The outlook for many patients with acute myeloid leukemia (AML) remains poor. In younger patients, more than 80% will achieve a complete remission (CR); however, only about 40% will be cured1,2 The results are considerably inferior for patients aged older than 60 years, although despite remission rates of 50% to 60%, only about 15% are alive 3 years later, and the risk of relapse following remission is 80%.3,4 The optimum strategy at the time of relapse or for patients with resistant disease remains uncertain. Although allogeneic transplantation can be curative if used in early relapse5 or in younger patients with resistant disease,6 this option is unavailable for the majority of patients, and additional chemotherapy is usually delivered in the hope of achieving a remission. The outlook for patients with AML who have relapsed is closely related to the patient's age, the duration of the initial remission, and cytogenetics at diagnosis. Patients who have had a remission of 6 months or less fare very poorly and have a second complete response rate of 10% compared with those whose first remission has exceeded 18 months, whereby the CR rate is better than 50%.7-9 The other important factor in determining outcome after relapse is the karyotype.10 The majority of patients who had a favorable karyotype at diagnosis will achieve a second CR, whereas only about one third of patients with an adverse karyotype will achieve this.10,11 When considering what treatment options to offer patients with relapsed disease, it is important to consider these factors to guide advice.12 Our previous trials have clearly indicated that patients who fail to respond to the first course of induction treatment, those who fail to reduce the bone marrow blast percentage to less than 15%, or who have poor risk cytogenetics, defined as –5, –7, del(5q), abnormal 3q, or complex karyotype, either will fail to enter CR with a second course or will rapidly relapse even if remission is achieved.

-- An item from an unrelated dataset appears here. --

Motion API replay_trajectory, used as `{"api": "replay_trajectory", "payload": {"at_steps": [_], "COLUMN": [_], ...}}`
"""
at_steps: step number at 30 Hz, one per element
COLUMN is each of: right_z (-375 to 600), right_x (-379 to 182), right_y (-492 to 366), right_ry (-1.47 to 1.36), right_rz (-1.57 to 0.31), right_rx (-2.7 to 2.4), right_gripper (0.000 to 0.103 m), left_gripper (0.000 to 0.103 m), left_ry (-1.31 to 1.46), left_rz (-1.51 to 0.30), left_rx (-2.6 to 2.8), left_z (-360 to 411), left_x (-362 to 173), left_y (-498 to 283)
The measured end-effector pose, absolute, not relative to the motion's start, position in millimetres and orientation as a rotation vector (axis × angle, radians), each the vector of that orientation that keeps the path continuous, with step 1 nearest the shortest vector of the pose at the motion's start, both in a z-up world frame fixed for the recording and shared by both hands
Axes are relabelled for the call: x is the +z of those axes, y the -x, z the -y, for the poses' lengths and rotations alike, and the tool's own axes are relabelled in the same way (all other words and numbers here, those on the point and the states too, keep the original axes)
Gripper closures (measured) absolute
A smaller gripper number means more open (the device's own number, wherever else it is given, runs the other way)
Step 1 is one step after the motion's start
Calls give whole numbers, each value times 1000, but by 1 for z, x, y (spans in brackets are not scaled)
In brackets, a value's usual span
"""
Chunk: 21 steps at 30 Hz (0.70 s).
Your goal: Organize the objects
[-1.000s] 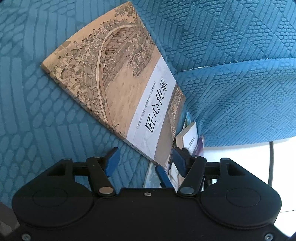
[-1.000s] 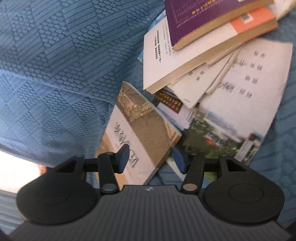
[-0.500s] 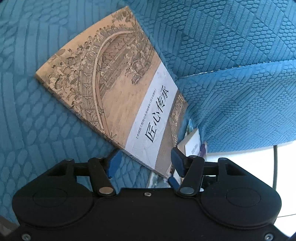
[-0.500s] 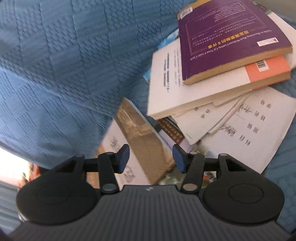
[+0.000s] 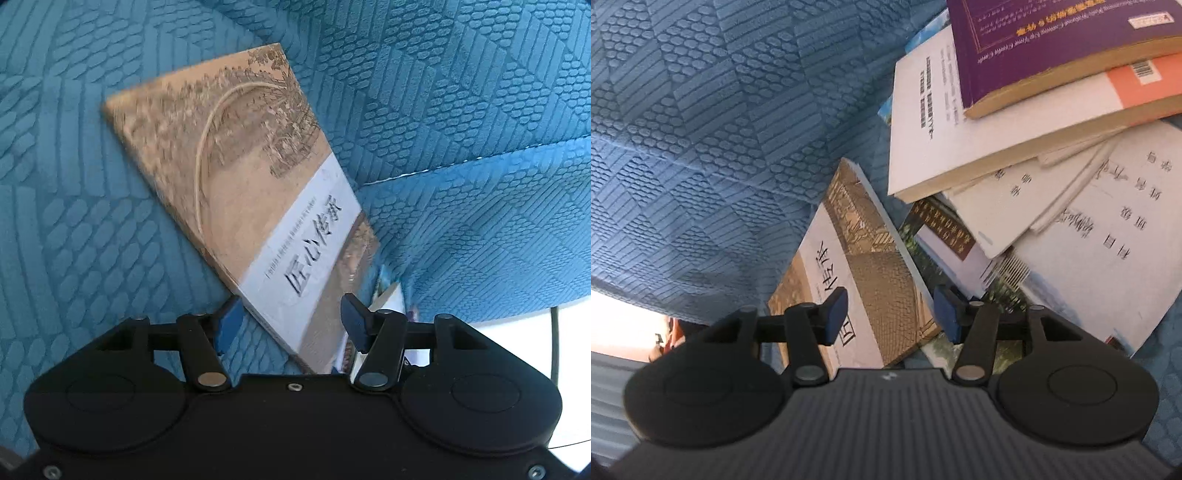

Leopold and Willemze13 have reviewed the results over the past 20 years of 31 trials of treatment for relapsed or resistant AML and concluded that no single regimen was superior. They confirmed that the outcome was predicted mainly by the age of the patient and previous duration of remission. Combination treatments were associated with increased CR rates but with greater toxicity, and no treatments resulted in durable remissions in all but a minority of patients. Despite no clear guide as to which regimen may be better in the setting of resistant disease or reinduction, there has been considerable enthusiasm for combinations of fludarabine and high-dose cytarabine, usually supported with granulocyte colony-stimulating factor and occasionally combined with idarubicin (FLAG or FLAG-Ida). The use of increased doses of cytarabine is logical because it has been appreciated for some time that high-dose cytarabine in consolidation is associated with an improved outcome, particularly in younger patients with AML.14,15 The addition of the purine analog fludarabine results in increased AML blast intracellular levels of the active cytosine metabolite cytosine triphosphate16 and improved cell kill.17 A number of phase 2 studies have now been published on the combination of FLAG ± idarubicin to treat relapsed or refractory AML, high-risk myelodysplasia, and acute lymphoblastic leukemia in relapse.17-26 Remission rates vary from 50% to 60% and the median duration of remission from 4 to 12 months. It is impossible to ascertain whether the addition of an anthracycline is advantageous. All of the studies have relatively short follow-up, and none was randomized, so it is not possible to conclude whether this combination was superior to a standard approach. Although granulocyte colony-stimulating factor has been used, it is unclear whether this is a key component. Despite the uncertainty as to whether FLAG with or without an anthracycline was a more useful combination than conventional treatment with standard reinduction regimens, by the late 1990s in the United Kingdom the adoption of these treatments was widespread for the treatment of relapsed or resistant AML.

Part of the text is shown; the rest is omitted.